Le bras de fer commencé mardi entre les éleveurs porcins et les industriels, se poursuit aujourd’hui.La Cooperl qui avait déjà boycotté mardi le marché au cadran __ à Plérin, a fait savoir qu’elle ne participerait pas aux cotations de demain.

Le numéro un du porc en France, la société Cooperl a annoncé qu'elle serait de nouveau absente jeudi de la séance de cotation du marché du porc breton, qui fixe le prix de référence national. Cooperl estime que le prix actuel du porc, fixé à 1,40 euro le kilo par le gouvernement le 12 juin dernier, est trop élevé. Le groupe Bigard/Socopa, qui avait également boycotté le marché du Plérin mardi, n’a pas encore dit s’il serait présent ou non demain.

Les industriels devraient, eux, se rendre à Plérin demain – Johan Moison, journaliste France Bleu Armorique

Une sortie de crise rapide semble, donc, a priori peu probable. Mardi, Le Ministre de l'Agriculture, Stéphane Le Foll, avait pourtant déclaré ne pas "envisager qu'il n'y ait pas de cotation au marché du cadran à Plérin".

Les raisons de la crise

porc infographie
porc infographie © Radio France

Depuis 2010, le marché du porc français subit une crise majeure. Les éleveurs de porc français peinent à écouler l’ensemble de leur production, trop cher par rapport à celles de leurs voisins européens. En Allemagne comme en Espagne, le cours du porc est inférieur de 25 centimes à celui en France. La raison ? Les allemands et les espagnols profitent d’exigences sociales et environnementales moins contraignantes dans leur pays, pour produire plus et donc baisser leurs prix.

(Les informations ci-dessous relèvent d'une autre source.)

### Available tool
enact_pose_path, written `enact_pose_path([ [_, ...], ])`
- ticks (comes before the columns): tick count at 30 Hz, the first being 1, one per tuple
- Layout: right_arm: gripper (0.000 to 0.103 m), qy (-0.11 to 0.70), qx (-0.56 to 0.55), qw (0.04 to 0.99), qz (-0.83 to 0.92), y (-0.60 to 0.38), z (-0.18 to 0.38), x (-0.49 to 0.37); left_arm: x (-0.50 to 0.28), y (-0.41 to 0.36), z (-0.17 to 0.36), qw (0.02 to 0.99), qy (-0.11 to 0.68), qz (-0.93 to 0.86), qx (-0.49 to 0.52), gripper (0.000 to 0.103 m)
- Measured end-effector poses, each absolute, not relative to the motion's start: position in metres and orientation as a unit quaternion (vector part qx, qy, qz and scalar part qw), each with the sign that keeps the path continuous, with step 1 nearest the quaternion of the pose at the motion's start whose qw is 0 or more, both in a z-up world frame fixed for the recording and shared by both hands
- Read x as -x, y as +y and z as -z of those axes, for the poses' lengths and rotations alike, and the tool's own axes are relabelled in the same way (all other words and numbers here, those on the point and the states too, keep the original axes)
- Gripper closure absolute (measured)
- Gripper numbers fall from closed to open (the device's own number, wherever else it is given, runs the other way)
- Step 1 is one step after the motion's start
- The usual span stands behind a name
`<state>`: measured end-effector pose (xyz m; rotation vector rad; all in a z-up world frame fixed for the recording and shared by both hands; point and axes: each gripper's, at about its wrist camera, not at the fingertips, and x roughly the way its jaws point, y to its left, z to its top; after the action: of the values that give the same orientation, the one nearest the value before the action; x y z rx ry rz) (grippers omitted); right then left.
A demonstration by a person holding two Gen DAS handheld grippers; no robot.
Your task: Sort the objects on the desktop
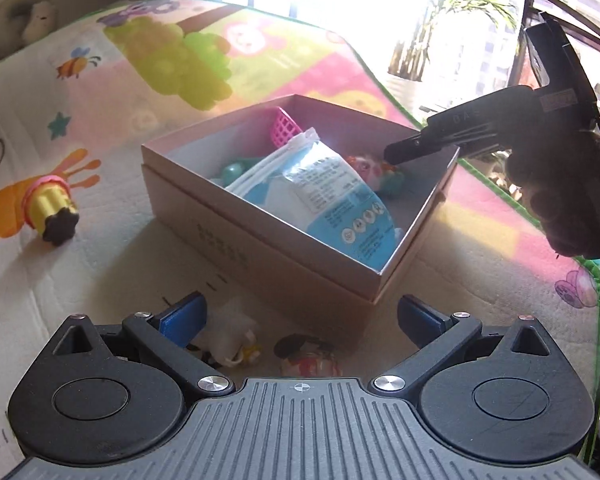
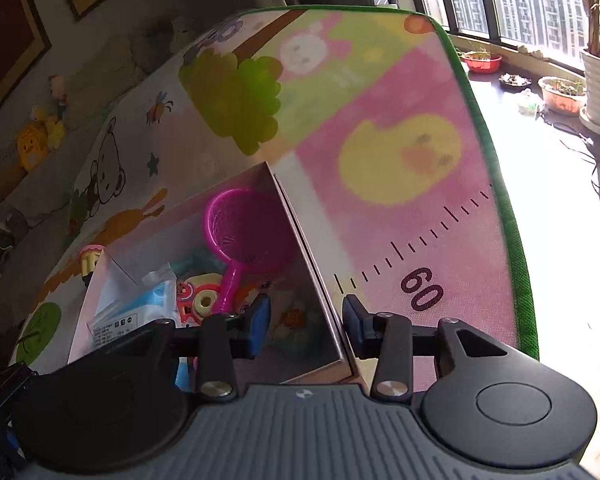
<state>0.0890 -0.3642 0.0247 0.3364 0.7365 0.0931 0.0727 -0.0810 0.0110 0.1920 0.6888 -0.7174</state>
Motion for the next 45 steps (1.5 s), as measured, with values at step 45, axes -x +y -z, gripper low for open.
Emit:
enact_pose_path([
  [45, 0.036, 0.343, 0.057, 0.930, -0.117, -0.207, -0.026, -0.048, 0.028, 0.004, -0.012, 0.922, 0.352, 0.128, -0.094, 0.000],
])
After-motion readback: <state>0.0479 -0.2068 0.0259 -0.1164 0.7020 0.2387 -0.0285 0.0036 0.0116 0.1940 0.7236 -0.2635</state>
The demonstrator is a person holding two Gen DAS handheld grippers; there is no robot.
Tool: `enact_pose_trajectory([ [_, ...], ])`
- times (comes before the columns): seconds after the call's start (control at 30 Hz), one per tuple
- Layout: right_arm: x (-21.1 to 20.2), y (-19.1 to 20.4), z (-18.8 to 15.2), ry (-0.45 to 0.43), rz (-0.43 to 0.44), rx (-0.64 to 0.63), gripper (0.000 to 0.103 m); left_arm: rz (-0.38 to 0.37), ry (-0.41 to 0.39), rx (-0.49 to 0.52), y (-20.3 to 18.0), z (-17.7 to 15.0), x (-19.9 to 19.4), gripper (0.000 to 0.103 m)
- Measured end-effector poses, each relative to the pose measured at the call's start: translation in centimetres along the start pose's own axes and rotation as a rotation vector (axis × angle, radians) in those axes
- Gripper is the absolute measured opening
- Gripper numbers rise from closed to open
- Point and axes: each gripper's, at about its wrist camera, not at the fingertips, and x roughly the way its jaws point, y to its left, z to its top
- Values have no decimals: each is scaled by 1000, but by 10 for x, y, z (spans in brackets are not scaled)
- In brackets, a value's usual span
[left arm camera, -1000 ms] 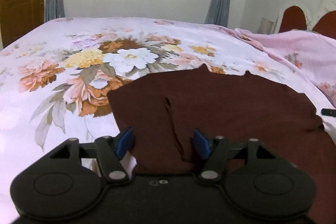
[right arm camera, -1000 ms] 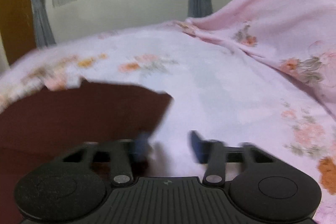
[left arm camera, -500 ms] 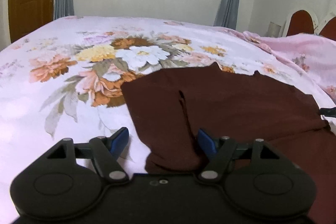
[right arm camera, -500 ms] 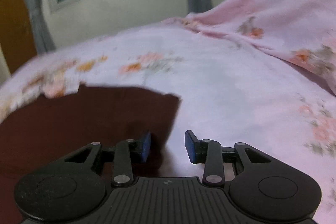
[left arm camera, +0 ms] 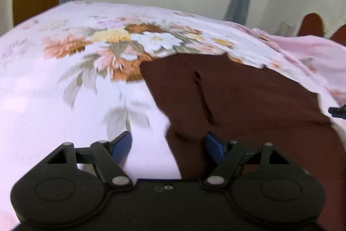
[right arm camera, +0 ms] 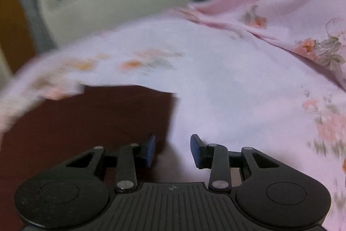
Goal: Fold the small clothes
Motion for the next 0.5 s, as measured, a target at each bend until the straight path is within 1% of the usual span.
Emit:
enact_pose_trajectory([
  [0.07, -45, -4, -25, 44, 107, 21, 36, -78, 46, -25, 6, -21, -29, 73],
  [0.17, -115, -14, -79, 118, 193, 37, 36, -236, 113, -57, 12, -61, -78, 72],
  [0.2, -130, -17, -94, 155, 215, 37, 36, -280, 138, -64, 13, -72, -91, 71],
  [0.23, -145, -19, -112, 206, 232, 43, 36, -307, 166, -64, 12, -84, -104, 71],
  [0.27, -158, -22, -130, 250, 246, 56, 36, -307, 188, -44, 10, -94, -114, 70],
  [0.3, -169, -23, -143, 271, 247, 60, 36, -305, 200, -14, 6, -102, -125, 70],
  [0.33, -179, -24, -156, 284, 244, 85, 36, -314, 215, -11, 5, -108, -134, 70],
  [0.4, -191, -34, -172, 309, 287, 184, 36, -342, 243, -33, 5, -117, -144, 69],
  [0.47, -201, -35, -181, 315, 310, 229, 36, -373, 256, -66, 8, -125, -147, 56],
  [0.5, -201, -36, -182, 326, 340, 259, 36, -395, 261, -97, 12, -128, -147, 54],
])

Face à cette concurrence "déloyale", les éleveurs français sont contraints de diminuer leurs prix, vendant presque à perte.

Pourquoi le marché allemand se porte bien ? - Cyril Sauvageot, correspondant Radio France en Allemagne.

Par ailleurs, l’embargo russe sur les produits occidentaux pénalise fortement le marché français. Paul Auffray, président de la Fédération nationale porcine (FNP) estime que depuis le début de l’embargo en août 2014, le prix du porc à diminué de 20 centimes au kilo, soit une perte pour l’ensemble des éleveurs à près de 18 millions d’euros.

A ces difficultés conjecturelles, s’ajoutent des problématiques structurelles : les acteurs de la filière porcine doivent respecter une série de normes très contraignantes et moderniser leurs outils. Cependant, la faible rentabilité du secteur ne permet pas aux acteurs d’investir.